Gemma 4 E4B IT is Google’s high-efficiency "Effective 4B" multimodal model, designed specifically for edge deployment. Unlike previous generations that relied on standard dense scaling, this model utilizes Per-Layer Embeddings (PLE) to compress its footprint while maintaining the reasoning capabilities of much larger architectures. It is a native multimodal model, meaning it processes text, images, video, and audio through a unified architecture rather than relying on separate adapter modules.

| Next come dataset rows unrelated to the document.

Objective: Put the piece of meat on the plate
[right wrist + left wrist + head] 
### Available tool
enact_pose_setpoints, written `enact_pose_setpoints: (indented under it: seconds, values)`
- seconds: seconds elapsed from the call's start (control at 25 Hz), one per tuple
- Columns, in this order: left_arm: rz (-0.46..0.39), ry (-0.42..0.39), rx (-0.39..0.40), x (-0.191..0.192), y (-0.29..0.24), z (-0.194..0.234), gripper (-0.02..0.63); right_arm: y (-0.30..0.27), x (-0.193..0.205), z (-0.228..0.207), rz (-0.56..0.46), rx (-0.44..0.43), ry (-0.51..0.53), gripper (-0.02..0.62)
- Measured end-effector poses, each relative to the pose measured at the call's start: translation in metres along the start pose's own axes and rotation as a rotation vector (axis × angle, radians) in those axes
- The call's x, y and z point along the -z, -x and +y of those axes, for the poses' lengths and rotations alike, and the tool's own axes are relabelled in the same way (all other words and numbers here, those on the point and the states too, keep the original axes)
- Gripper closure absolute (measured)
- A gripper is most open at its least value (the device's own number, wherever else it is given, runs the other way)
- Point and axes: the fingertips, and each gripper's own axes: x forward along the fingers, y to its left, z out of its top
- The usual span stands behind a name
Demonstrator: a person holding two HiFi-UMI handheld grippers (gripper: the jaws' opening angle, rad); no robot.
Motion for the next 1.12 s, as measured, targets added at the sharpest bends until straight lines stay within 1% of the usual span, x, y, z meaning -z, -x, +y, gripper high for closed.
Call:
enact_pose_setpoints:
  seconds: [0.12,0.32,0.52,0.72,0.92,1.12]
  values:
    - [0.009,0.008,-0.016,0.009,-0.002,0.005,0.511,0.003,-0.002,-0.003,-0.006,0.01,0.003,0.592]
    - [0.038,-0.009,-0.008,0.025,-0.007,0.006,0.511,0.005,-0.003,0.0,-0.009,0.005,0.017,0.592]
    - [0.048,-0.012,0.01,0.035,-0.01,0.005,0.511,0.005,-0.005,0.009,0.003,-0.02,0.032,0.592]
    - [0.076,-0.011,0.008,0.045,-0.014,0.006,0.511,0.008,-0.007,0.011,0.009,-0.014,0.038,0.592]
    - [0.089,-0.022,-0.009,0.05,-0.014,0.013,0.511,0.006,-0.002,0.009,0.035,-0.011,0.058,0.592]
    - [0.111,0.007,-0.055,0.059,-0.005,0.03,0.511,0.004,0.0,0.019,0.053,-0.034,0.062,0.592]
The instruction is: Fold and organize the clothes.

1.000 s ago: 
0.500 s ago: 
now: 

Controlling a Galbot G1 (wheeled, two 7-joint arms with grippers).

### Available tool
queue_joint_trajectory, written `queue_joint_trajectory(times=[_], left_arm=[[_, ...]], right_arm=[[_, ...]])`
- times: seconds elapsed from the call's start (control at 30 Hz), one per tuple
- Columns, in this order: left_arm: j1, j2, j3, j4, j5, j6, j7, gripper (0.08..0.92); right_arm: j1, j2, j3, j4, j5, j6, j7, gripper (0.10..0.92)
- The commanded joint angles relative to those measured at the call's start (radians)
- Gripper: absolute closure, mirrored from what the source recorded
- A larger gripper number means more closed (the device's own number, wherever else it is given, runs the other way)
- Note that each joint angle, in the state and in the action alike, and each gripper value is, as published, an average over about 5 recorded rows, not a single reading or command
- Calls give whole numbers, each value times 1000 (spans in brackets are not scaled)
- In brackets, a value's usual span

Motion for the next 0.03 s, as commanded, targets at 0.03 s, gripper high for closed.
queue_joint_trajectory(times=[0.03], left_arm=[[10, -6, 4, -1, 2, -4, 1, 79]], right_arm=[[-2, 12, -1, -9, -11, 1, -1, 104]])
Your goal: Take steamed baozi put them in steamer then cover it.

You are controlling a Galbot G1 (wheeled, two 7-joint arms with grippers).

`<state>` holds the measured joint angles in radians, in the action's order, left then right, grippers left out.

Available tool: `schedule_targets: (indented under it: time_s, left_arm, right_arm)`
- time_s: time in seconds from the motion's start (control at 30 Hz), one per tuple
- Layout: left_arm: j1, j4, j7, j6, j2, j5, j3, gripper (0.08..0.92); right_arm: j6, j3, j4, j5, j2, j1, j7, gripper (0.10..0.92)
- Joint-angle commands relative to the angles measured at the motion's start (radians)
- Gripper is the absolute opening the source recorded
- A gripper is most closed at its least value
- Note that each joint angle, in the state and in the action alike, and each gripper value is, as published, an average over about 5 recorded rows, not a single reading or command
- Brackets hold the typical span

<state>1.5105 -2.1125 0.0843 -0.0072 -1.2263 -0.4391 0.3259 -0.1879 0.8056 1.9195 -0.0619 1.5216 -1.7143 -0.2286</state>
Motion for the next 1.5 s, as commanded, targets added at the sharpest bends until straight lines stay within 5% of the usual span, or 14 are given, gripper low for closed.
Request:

For developers and engineers, Gemma 4 E4B IT represents a shift toward "near-zero latency" local AI. It competes directly with models like Phi-3.5 Mini and Llama 3.2 3B, offering a significantly larger 128,000-token context window and native audio processing that is often missing in the sub-8B parameter category. This makes it a primary candidate for local agents, real-time voice assistants, and on-device document analysis where data privacy and latency are the primary constraints.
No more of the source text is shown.